The critics pointed out that there is no alternate institute to successfully handle higher education, which is crucial for national development in the long term.
Former education minister and Information Secretary Ahsan Iqbal said, “The 18th Amendment does not make it mandatory for the HEC to be devolved to the provinces.”
He pointed out that no alternate institution is present at the provincial level to take the place of the HEC, which has acquired tremendous experience in managing research and development projects in higher education sector.
Iqbal termed the devolution unwise, urging the government to review it in the larger interest of the country.
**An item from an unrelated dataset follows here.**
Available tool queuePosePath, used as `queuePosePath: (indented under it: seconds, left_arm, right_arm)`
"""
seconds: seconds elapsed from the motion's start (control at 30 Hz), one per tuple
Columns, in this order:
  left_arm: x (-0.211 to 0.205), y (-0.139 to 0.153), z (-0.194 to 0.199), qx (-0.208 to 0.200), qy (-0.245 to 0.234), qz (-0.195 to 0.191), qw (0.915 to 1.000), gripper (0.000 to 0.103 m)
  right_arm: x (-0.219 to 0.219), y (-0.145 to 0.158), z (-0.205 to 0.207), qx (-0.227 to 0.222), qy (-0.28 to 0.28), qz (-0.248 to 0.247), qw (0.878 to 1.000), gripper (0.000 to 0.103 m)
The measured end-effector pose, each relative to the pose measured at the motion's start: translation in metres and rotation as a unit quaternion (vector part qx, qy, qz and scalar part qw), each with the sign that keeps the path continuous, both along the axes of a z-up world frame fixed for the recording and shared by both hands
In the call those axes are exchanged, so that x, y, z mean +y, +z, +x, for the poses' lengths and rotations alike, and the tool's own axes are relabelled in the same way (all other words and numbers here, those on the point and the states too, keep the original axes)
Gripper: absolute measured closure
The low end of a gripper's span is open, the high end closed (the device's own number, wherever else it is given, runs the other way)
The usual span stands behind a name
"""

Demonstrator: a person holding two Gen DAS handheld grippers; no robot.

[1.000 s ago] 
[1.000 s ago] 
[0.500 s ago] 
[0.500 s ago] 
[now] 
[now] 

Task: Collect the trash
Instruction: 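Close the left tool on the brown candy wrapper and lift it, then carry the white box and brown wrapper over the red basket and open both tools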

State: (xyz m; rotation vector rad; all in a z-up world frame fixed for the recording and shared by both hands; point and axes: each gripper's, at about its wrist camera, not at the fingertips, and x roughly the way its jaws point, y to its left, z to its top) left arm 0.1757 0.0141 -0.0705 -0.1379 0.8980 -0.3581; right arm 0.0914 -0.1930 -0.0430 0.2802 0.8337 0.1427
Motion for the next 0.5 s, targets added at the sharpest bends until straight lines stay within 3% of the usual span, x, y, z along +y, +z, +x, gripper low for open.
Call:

Professor Dr Attaur Rehman, who is the founding chairperson of the HEC, said the commission had performed well in the past eight years and it “must” not be devolved.
The HEC is the only central regulatory body that links education to national development projects, enabling universities to produce skilled manpower, he said.
Dr Rehman added, “Higher education is far more important than the nuclear progress as no war can be won without excelling in the education.”
The total university enrolments between 1947 and 2003 were 135,000, which increased to about 400,000 in the following five years from 2004 to 2008, Dr Rehman said. There were 59 universities and degree awarding institutes in 2001. By 2008, they had grown to 127.
HEC’s efforts helped University of Karachi achieve a world rank of 223 in some disciplines. Quaid-i-Azam University (QAU) was ranked 270 in Natural Sciences and NUST was ranked at 350 in overall world university rankings, according to Times UK Higher Education Ranking, November 2009, he said.
Dr Masoom Yasinzai, Vice Chancellor of Quaid-i-Azam University, said, “The HEC has been a true success story, producing more PhDs scholars in eight years, than there were in the last 56 years.”
He added that a recent grant of $300 million from the World Bank was issued because of HEC’s performance.
Provinces lack the capacity to handle higher education, he said, adding there is need of an organised and centralised body to independently develop and implement educational policies.
Published in The Express Tribune, April 7th, 2011.